What you need to do:
Each line in the material below, starting at the one that contains "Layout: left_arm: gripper" and ending at the one that contains "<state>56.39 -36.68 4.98", should be repeated exactly; the pictures should not.

Extracted information:

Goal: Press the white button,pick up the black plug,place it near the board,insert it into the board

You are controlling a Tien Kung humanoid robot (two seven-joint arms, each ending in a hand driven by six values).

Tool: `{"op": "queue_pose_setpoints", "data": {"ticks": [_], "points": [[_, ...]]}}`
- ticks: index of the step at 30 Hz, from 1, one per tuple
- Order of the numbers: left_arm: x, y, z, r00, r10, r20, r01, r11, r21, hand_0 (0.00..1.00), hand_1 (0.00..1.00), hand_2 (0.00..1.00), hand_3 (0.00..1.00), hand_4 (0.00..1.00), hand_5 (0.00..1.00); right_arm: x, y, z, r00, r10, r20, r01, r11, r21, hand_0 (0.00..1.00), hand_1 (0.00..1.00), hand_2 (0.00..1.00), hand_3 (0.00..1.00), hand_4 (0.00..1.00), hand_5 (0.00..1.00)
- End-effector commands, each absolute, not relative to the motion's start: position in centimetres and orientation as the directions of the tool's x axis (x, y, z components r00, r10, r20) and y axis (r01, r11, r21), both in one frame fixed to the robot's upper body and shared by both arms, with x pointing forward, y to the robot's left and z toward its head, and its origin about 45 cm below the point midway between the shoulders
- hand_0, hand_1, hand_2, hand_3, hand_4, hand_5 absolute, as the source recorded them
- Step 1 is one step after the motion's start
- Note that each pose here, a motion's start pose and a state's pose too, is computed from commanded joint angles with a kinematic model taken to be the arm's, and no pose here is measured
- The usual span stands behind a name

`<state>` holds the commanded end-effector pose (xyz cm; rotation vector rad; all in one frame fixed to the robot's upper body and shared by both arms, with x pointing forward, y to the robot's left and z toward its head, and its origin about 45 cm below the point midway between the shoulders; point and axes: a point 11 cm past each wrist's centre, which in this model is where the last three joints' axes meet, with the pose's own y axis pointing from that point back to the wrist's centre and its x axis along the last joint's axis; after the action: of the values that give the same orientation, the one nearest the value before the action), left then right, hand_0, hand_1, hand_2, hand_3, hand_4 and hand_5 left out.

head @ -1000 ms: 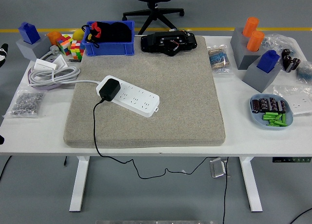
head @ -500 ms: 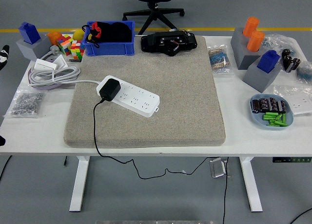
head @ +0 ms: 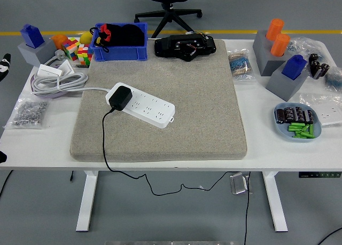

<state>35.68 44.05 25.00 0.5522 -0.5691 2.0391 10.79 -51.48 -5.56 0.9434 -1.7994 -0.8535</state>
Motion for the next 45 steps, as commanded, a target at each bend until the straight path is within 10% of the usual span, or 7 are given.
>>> {"op": "queue_pose_setpoints", "data": {"ticks": [45], "points": [[35.5,43.5,23.8,-0.442,0.679,0.586,-0.879,-0.458,-0.132,0.803,0.800,0.738,0.717,0.764,0.321,10.5,-51.2,-5.8,-0.308,-0.873,0.378,-0.230,0.454,0.861,0.765,0.649,0.656,0.616,0.661,0.422]]}}
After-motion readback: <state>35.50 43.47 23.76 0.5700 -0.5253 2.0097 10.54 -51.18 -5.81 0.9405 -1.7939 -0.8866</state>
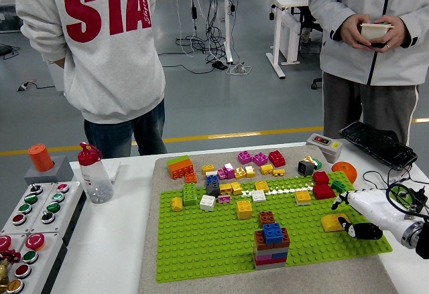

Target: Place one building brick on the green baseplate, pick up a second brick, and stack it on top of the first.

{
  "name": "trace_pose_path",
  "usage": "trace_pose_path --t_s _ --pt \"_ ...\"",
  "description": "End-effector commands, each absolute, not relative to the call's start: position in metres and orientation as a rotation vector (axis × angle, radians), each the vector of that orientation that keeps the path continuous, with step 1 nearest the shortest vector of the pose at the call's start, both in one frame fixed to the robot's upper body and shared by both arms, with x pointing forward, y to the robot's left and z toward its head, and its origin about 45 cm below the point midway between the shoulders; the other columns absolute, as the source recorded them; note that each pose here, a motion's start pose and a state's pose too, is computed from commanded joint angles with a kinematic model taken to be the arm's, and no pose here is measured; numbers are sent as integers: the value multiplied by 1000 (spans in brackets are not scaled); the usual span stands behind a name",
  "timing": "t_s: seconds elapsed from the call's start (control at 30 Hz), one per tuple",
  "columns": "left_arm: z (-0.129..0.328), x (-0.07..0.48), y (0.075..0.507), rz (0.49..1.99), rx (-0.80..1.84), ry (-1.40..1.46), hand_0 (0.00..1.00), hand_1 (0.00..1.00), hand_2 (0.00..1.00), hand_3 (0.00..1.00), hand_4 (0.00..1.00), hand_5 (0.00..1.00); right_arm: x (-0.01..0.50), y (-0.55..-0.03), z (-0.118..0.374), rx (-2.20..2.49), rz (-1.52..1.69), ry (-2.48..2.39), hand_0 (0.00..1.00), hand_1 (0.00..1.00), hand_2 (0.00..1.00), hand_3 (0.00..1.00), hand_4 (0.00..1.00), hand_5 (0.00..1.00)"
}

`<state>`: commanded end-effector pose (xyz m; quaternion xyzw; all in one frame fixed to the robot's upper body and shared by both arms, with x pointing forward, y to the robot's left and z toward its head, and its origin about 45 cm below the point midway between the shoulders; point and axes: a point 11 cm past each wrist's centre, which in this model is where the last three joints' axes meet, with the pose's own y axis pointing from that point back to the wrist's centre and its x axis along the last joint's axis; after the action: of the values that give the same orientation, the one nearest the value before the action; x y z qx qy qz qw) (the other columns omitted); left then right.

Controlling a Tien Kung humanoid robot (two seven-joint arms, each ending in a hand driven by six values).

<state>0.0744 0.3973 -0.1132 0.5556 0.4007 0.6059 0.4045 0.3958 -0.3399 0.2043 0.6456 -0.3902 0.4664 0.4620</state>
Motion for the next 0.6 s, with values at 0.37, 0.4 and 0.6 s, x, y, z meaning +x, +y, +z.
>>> trace_pose_path --t_s 0.37,0.4,0.6 --pt "-114 72 397 1525 1411 1013 664 684 698 576 295 998 397 -335 205 1611 1052 -999 799 782 840 878 732 358" --pt "-114 71 397 1524 1411 1014 664 684 698 576 295 998 397 -335 205 1614 1045 -1000 799 782 840 878 732 358" --pt "-115 67 394 1515 1420 1021 664 684 698 577 292 998 400 -328 203 1629 1023 -968 791 769 791 824 741 373"
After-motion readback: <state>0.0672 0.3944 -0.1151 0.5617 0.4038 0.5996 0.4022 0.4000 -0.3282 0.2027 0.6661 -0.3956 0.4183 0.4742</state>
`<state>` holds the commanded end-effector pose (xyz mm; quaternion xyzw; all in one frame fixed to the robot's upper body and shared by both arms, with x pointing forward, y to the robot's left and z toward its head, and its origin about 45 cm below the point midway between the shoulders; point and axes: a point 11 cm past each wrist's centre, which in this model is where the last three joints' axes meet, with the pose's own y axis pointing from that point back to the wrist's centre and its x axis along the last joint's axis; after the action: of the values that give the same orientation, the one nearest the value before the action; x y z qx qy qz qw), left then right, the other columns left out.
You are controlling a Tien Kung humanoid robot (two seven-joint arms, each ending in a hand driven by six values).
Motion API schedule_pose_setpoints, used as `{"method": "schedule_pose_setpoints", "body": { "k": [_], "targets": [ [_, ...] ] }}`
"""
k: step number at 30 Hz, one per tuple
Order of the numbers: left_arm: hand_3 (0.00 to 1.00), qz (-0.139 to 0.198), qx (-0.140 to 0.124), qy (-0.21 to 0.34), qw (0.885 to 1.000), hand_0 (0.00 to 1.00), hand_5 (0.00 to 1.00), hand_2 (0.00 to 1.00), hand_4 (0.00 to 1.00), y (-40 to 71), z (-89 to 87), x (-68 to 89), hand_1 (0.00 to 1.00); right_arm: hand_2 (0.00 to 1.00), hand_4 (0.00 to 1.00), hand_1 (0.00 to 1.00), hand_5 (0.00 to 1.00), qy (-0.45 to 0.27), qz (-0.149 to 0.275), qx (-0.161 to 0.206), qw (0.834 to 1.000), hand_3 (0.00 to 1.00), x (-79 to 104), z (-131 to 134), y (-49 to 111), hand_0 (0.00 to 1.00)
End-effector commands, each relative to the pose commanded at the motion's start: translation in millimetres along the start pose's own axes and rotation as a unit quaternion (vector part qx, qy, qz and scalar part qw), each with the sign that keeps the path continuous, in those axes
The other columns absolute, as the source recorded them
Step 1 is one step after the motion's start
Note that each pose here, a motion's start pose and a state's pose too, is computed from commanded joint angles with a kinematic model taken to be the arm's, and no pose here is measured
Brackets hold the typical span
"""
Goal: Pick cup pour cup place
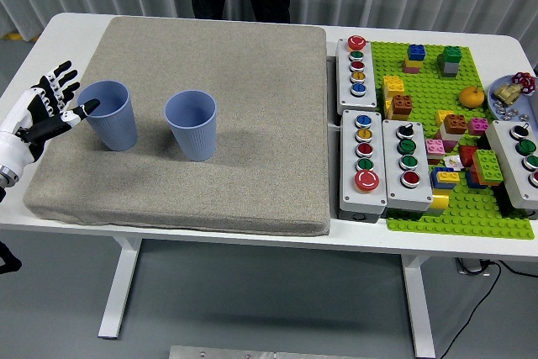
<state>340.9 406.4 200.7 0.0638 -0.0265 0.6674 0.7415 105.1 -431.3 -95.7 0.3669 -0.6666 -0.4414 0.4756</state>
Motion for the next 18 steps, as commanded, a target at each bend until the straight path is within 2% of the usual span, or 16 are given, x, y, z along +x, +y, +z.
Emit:
{"method": "schedule_pose_setpoints", "body": {
  "k": [9,10,15,16,18],
  "targets": [
    [0.998,0.01,0.01,-0.008,1.0,0.998,0.268,0.998,0.938,9.7,-8.3,0.7,0.962,0.737,0.179,0.716,0.452,0.0,0.0,0.0,1.0,0.635,-0.1,-0.1,0.0,0.741],
    [0.998,0.01,0.012,-0.008,1.0,0.998,0.229,0.998,0.916,10.5,-9.7,0.4,0.959,0.737,0.178,0.716,0.453,0.0,0.0,0.0,1.0,0.635,-0.2,-0.1,0.0,0.742],
    [0.998,0.01,0.019,-0.008,1.0,0.998,0.229,0.998,0.916,11.9,-15.5,-1.0,0.959,0.737,0.178,0.716,0.453,0.001,0.0,0.0,1.0,0.635,-0.4,-0.3,0.1,0.742],
    [0.998,0.009,0.02,-0.007,1.0,0.998,0.139,0.998,0.88,12.2,-17.3,-1.5,0.962,0.738,0.178,0.716,0.453,0.0,-0.001,0.0,1.0,0.635,-0.6,-0.6,0.1,0.741],
    [0.998,0.007,0.021,-0.005,1.0,0.998,0.139,0.998,0.88,12.5,-19.0,-2.5,0.962,0.738,0.178,0.716,0.453,0.0,-0.001,0.001,1.0,0.635,-0.8,-1.0,0.2,0.741]
  ]
}}
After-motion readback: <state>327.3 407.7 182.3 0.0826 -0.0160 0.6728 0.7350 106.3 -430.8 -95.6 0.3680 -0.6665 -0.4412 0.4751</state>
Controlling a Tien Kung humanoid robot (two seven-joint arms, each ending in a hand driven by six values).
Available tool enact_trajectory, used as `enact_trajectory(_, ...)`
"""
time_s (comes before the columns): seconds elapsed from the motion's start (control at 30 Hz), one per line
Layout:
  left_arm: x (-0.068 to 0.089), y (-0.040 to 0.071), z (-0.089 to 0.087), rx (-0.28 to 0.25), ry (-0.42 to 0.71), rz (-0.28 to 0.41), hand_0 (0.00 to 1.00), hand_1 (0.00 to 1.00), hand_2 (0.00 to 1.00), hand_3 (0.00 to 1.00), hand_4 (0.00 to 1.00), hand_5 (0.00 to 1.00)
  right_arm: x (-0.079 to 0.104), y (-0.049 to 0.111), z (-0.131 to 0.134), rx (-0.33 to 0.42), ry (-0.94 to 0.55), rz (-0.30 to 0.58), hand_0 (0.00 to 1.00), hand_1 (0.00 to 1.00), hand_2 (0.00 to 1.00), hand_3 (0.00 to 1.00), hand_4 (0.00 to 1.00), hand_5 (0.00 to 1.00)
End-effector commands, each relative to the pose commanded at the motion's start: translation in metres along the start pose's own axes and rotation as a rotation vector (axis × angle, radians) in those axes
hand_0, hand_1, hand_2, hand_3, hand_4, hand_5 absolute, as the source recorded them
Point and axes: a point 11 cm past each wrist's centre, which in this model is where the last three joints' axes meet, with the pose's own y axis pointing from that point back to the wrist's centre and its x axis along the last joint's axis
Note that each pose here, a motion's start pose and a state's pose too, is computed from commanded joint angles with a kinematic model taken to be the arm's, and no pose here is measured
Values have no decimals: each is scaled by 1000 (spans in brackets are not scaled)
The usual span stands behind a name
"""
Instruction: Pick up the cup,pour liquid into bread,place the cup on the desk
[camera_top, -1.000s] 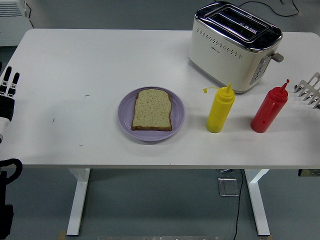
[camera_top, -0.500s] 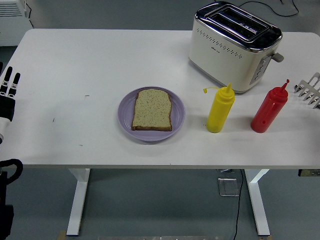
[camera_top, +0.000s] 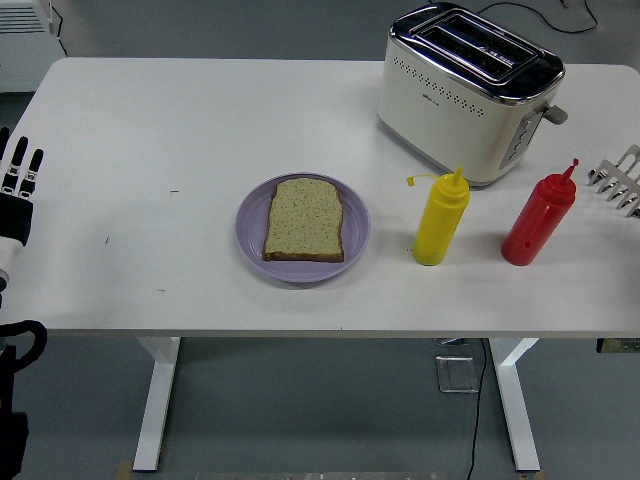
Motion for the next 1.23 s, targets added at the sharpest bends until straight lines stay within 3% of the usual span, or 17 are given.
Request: enact_trajectory(1.23, -3, -2, 2, -8, 7, -7, 787, 743, 745, 702, 515, 994, -2, -2, -1, 2, -8, -2, 748, 685, 696, 698, 455, 465)
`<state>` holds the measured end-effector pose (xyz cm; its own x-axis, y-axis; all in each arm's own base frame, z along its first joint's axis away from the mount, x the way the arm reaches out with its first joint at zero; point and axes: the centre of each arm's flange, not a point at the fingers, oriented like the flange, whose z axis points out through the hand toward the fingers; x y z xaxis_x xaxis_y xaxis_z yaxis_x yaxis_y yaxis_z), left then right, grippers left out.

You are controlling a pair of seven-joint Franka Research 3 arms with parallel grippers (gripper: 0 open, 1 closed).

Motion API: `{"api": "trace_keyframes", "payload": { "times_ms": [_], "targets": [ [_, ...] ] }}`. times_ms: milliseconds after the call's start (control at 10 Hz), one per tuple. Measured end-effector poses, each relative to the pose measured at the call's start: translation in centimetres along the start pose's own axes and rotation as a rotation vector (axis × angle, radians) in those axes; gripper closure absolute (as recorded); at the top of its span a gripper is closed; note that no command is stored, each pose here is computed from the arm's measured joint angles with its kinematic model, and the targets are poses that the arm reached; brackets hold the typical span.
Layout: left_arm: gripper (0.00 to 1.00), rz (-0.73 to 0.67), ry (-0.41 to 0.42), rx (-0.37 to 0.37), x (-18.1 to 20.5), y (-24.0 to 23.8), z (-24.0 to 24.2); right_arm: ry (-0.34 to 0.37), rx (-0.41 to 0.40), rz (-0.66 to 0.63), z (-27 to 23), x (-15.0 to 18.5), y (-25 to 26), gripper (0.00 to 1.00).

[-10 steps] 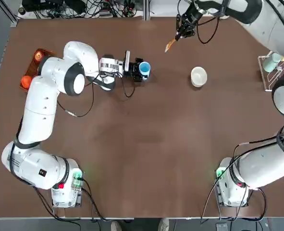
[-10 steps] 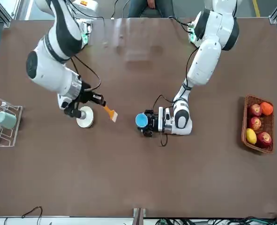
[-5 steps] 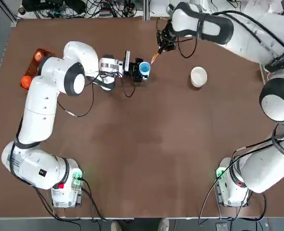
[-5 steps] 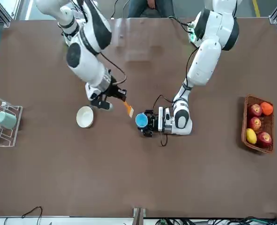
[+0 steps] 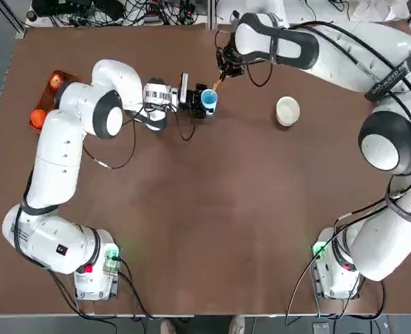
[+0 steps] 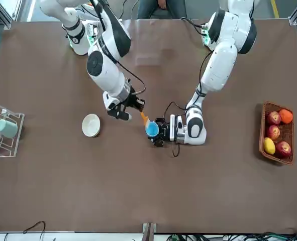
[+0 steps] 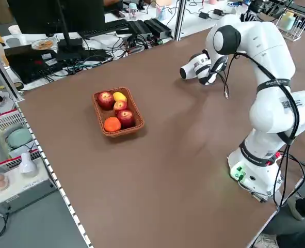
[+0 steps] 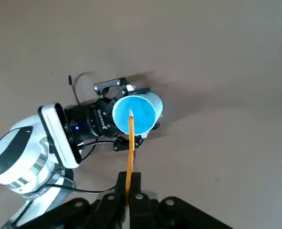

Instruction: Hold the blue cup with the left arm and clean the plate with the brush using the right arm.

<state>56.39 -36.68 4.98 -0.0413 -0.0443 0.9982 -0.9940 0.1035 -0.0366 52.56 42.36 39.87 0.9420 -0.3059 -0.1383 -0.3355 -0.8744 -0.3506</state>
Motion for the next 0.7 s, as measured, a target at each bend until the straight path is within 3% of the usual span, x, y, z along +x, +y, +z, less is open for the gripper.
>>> {"api": "trace_keyframes", "payload": {
  "times_ms": [700],
  "targets": [
    [0.30,0.004,-0.004,-0.002,0.1,0.0,0.1,0.041,-0.022,-0.007,4.2,0.7,-0.6,0.95]
  ]
}}
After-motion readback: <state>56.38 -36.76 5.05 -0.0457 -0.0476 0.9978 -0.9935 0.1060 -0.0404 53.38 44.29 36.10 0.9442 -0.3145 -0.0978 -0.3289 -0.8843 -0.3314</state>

Solution for this problem:
Layout: left_arm: gripper (0.00 to 1.00), rz (-0.73 to 0.67), ry (-0.41 to 0.42), rx (-0.37 to 0.37), x (-18.1 to 20.5), y (-24.0 to 23.8), z (-24.0 to 24.2); right_arm: ry (-0.34 to 0.37), rx (-0.41 to 0.40), rz (-0.66 to 0.63), z (-27 to 23), x (-15.0 to 18.5), y (-25 to 26), gripper (0.00 to 1.00).

[-10 steps] 
[-10 steps] 
[-5 steps] 
[-5 steps] 
[+0 steps] 
[+0 steps] 
[+0 steps] 
[+0 steps] 

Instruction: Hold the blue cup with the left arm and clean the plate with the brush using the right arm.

<state>56.39 -36.68 4.98 -0.0413 -0.0443 0.9982 -0.9940 0.1035 -0.0366 52.56 42.36 39.87 0.9420 -0.3059 -0.1383 -0.3355 -0.8744 -0.3506</state>

There is nothing further to this answer.